▶ _GIVEN INFORMATION_:
☆ ☆ ☆ ☆ ☆

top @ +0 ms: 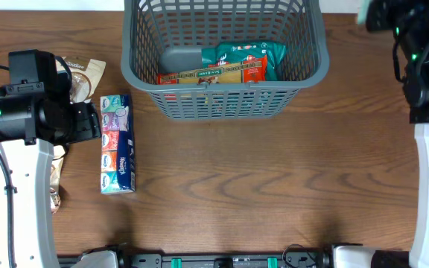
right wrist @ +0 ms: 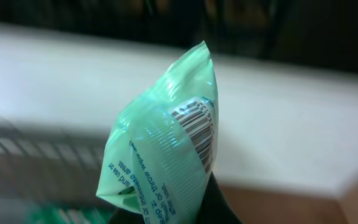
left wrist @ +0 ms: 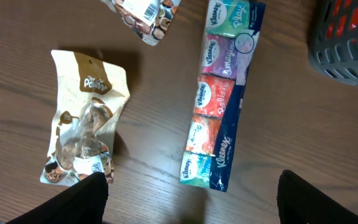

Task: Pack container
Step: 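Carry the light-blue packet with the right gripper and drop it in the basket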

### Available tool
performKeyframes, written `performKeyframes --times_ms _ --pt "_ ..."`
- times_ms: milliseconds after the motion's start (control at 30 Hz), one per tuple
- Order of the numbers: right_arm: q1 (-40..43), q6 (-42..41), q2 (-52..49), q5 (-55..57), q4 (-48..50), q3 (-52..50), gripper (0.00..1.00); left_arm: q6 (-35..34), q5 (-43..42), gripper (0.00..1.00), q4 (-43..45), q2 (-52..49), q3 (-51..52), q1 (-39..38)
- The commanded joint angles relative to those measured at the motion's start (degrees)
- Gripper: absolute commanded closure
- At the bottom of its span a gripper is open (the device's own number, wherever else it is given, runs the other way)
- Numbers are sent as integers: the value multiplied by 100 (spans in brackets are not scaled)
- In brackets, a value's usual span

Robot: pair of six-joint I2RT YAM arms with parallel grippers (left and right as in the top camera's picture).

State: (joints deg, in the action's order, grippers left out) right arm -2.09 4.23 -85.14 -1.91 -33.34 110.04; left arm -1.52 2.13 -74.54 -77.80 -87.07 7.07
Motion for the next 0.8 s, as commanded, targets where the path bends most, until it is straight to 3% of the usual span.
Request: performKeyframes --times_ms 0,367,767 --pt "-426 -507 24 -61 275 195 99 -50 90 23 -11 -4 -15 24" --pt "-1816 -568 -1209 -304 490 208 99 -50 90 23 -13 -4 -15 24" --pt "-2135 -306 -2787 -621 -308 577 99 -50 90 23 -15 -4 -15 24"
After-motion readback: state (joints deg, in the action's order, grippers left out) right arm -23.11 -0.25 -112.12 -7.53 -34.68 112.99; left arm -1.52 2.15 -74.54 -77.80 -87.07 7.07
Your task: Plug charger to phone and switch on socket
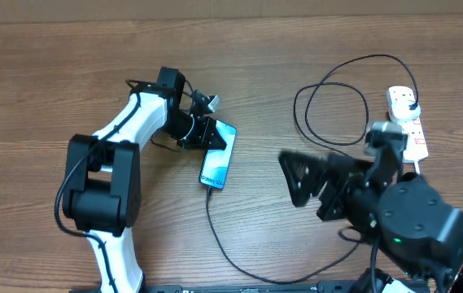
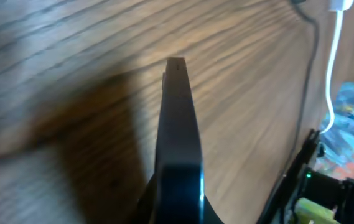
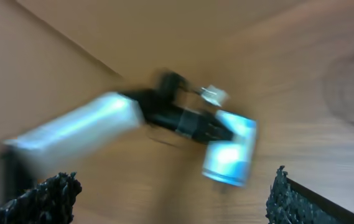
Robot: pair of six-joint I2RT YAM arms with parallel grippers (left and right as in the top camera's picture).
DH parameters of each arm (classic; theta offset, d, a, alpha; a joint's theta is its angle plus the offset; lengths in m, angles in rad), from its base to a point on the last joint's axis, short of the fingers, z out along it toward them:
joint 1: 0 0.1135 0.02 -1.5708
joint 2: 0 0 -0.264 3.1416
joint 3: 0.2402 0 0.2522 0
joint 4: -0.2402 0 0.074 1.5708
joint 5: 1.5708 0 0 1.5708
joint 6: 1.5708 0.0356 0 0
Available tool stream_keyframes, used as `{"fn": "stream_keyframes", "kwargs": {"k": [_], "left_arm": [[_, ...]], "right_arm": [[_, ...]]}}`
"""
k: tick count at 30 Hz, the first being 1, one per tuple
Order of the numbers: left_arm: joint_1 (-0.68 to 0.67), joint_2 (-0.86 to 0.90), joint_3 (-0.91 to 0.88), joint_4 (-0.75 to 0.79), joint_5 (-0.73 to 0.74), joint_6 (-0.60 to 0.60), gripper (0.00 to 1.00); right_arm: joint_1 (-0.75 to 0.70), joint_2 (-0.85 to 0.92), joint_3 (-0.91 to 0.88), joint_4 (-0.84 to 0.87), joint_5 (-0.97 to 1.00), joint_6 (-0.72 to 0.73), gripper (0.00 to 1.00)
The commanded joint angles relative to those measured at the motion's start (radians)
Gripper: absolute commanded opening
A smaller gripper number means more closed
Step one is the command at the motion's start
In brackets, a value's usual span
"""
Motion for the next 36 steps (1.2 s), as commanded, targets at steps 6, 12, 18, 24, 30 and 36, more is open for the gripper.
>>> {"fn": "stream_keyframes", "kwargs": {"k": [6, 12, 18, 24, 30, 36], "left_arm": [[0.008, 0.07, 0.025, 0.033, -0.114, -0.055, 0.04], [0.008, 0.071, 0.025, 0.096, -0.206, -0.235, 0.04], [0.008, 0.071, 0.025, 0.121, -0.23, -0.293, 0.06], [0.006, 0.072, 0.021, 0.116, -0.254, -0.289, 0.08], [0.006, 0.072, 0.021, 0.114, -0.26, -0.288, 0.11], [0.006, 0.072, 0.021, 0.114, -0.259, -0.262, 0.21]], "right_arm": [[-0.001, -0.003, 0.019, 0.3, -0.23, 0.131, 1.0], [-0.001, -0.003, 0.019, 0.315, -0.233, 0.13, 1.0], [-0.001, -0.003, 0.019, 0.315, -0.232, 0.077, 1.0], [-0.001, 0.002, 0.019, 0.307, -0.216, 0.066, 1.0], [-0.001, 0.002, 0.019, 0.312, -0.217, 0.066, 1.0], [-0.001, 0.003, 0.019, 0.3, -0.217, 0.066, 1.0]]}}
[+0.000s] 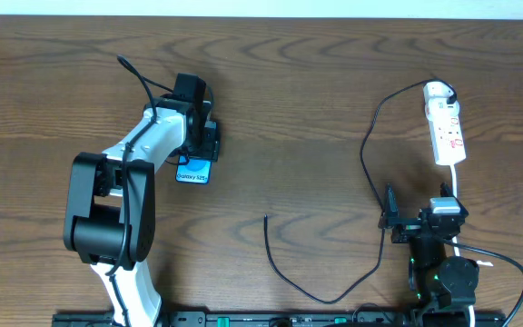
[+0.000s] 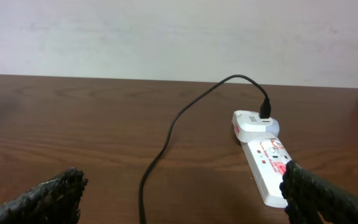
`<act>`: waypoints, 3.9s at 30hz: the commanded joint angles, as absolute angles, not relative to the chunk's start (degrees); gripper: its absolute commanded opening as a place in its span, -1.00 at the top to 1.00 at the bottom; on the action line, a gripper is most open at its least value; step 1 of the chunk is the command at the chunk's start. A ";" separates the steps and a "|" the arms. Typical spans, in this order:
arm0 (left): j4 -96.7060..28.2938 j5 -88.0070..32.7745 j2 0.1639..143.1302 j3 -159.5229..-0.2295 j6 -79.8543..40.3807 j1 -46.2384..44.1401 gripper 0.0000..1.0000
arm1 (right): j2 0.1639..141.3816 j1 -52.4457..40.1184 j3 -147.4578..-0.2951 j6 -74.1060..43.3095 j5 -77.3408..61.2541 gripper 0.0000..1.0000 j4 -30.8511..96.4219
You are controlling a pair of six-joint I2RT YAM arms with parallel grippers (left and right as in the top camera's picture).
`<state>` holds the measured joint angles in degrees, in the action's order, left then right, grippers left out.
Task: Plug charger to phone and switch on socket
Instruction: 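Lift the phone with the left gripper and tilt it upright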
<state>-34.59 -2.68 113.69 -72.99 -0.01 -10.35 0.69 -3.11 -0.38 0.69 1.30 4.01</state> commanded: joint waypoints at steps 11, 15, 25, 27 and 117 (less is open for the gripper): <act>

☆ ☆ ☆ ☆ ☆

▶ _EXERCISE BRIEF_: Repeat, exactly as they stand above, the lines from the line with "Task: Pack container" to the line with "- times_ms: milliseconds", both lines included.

▶ _RESULT FOR THIS EXERCISE_:
Task: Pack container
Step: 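Carry the light-blue packet with the right gripper and drop it in the basket
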
### Available tool
performKeyframes, written `performKeyframes --times_ms _ --pt "_ ..."`
- times_ms: milliseconds after the motion's start (control at 30 Hz), one per tuple

Nothing else is left to add to this answer.